## WHAT YOU WILL DO
There is material below. Print exactly the lines starting at the line with "<point>213,98</point>" and ending at the line with "<point>295,111</point>", ends included, and no others.

---- INFORMATION

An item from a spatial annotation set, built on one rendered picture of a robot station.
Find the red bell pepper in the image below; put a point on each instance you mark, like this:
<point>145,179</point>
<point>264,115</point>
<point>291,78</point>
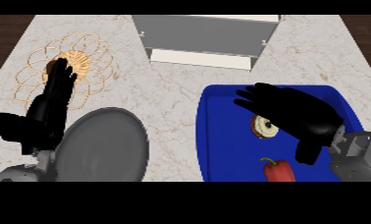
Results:
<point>279,170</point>

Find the grey white tiered shelf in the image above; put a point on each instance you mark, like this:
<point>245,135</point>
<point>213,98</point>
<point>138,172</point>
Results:
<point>209,39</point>

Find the tan woven flower placemat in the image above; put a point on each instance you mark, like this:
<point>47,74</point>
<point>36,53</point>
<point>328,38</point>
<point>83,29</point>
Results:
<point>88,61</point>

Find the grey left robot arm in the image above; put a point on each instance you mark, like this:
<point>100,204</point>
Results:
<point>29,167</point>

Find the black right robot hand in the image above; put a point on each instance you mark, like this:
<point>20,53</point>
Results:
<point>295,111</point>

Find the grey round plate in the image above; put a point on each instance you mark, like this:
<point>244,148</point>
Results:
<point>103,146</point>

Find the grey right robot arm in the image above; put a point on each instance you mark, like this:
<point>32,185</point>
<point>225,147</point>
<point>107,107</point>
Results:
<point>351,156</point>

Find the blue tray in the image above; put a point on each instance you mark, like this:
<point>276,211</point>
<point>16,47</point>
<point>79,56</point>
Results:
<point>232,149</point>

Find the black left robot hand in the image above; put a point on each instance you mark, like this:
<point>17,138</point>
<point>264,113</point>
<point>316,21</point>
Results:
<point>51,103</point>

--------

## RESULT FOR THIS EXERCISE
<point>213,98</point>
<point>138,172</point>
Results:
<point>209,39</point>

Find the tan woven flower placemat in the image above; put a point on each instance you mark, like this:
<point>47,74</point>
<point>36,53</point>
<point>328,38</point>
<point>83,29</point>
Results:
<point>88,61</point>

Find the grey left robot arm in the image above; put a point on each instance you mark, like this:
<point>100,204</point>
Results:
<point>29,167</point>

Find the black right robot hand in the image above; put a point on each instance you mark, like this:
<point>20,53</point>
Results:
<point>295,111</point>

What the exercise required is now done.